Частая перемена мест и занятий, сталкивая его с разным народом, приучала задумываться вообще о жизни человеческой, а лень превратила эту наблюдательность в любовь к рассуждениям и обсуждениям. Работать с такими стремлениями у хозяина нельзя, и Антон Иванов работал один, работал кое-как, плохо, лениво, гнездился в глуши Москвы, не имея почти давальцев, хотя знакомых, с которыми можно потолковать, у него было много.
Таким образом, им было обсуждено все, что случилось с русским человеком в последние годы; но покуда все эти события были внове, толковать было можно спокойно, плачась на участь и не стесняя себя во всевозможных фантазиях: рассуждения эти происходили где-нибудь в бане на полке или под машиной в трактире за парой чаю... Но с течением времени современные новости начали утрачивать характер чего-то неопределенного и быстро стали окрашиваться оттенком стремления к опустошению. Антон Иванов не мог не видеть этого и с каждым днем стал испытывать дух времени на своей шкуре: каждый день стали его таскать к мировому за худо сшитый жилет, за окороченный, сюртук; стали его подводить под статьи, описывать, штрафовать, заключать в темницы. В то же время он видел, что это происходит не с одним им, что каждый день массы людей открыто подводят друг под друга какие-то непостижимые махины, от которых ничего не стоит сгинуть, подобно капустному червю. Это его обескуражило. Портное мастерство, с таким знанием, какое было у Антона Иванова, могло его привести к Сибири и каторге, так по крайней мере ему показалось. Стал он задумываться насчет нового какого-нибудь дела, но и тут стремление к лени оказалось помехой; ему не под силу было как-нибудь при помощи любовницы оборудовать буфет на железной дороге или открыть какую-нибудь "Сербию", представить себя тоже иностранцем, говорить "мой" вместо "я" и обыгрывать на биллиарде славянских братьев. Словом, повсюду открылось такое обилие разных ловкостей, подходов, махин, такое обилие людей, которые всё это понимали и как будто специально с давних пор готовились к обделыванию ловких дел, что у Антона Ивановича захватило дух. Потянуло его на родину, где потише, где можно удить рыбу и где, он помнил, были благословенные места...

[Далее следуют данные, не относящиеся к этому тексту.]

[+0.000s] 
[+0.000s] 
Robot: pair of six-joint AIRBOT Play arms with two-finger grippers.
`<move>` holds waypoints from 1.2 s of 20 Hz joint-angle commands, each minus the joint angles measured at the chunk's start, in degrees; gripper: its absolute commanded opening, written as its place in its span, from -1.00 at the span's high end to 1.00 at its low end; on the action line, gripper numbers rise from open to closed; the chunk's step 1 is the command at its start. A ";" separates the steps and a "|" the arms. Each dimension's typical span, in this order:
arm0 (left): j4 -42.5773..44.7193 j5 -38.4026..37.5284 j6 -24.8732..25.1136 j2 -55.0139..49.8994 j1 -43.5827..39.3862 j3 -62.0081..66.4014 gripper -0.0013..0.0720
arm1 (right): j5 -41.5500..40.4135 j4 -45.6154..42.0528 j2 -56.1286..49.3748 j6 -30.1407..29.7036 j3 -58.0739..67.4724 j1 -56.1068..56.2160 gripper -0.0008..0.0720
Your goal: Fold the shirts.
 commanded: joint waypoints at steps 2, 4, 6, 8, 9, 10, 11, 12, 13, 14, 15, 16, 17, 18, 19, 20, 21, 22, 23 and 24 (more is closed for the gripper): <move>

С такими совершенно мирными наклонностями прибыл он в уездный городок ***, где у него была родственница и где он надеялся еще поживиться насчет своей вывески: "вновь приезжий из Москвы". Но, к удивлению его, здесь уже были "вновь приезжие из Петербурга", стучали швейные машины, и в заплесневелых оконцах глядели модные картинки. Все они уже пустили корни, обстроили свои дела практично, рассудительно, и не с ними можно было конкурировать лени Антона Иванова... Антон Иванов до такой степени оторопел, до такой степени остался без хлеба, что, дабы не быть выгнанным родственницей, с испугу заговорил необыкновенно храбро и разбойнически.
- Пустое дело!.. Ничего не стоит! - испугавшись, но, повидимому, довольно развязно сплевывая в сторону, говорил он относительно какого-нибудь нового увеселительно-грабительского явления. - Этак-то, конечно... пожалуй - грабь... Да что толку-то?.. Навертел пустых билетов, да и обираешь - это, брат, не бог весть... Эко ухитрился!..
- Ну как же по-вашему-то? - недоумевая перед этим самоуверенным тоном, вопрошала родственница, не успевшая еще рассердиться.
- Мало ли как можно...
- Ну да как же так? Вы говорите, плохо, - а у кого барыши-то? У них, - а мы голые... Как же хорошо-то, по-вашему?
- Да мало ли орудиев... Что ж я буду раздобарывать без толку... Дай время... Ухватим свое... Эко ухватились в самом деле! Ха-ха-ха!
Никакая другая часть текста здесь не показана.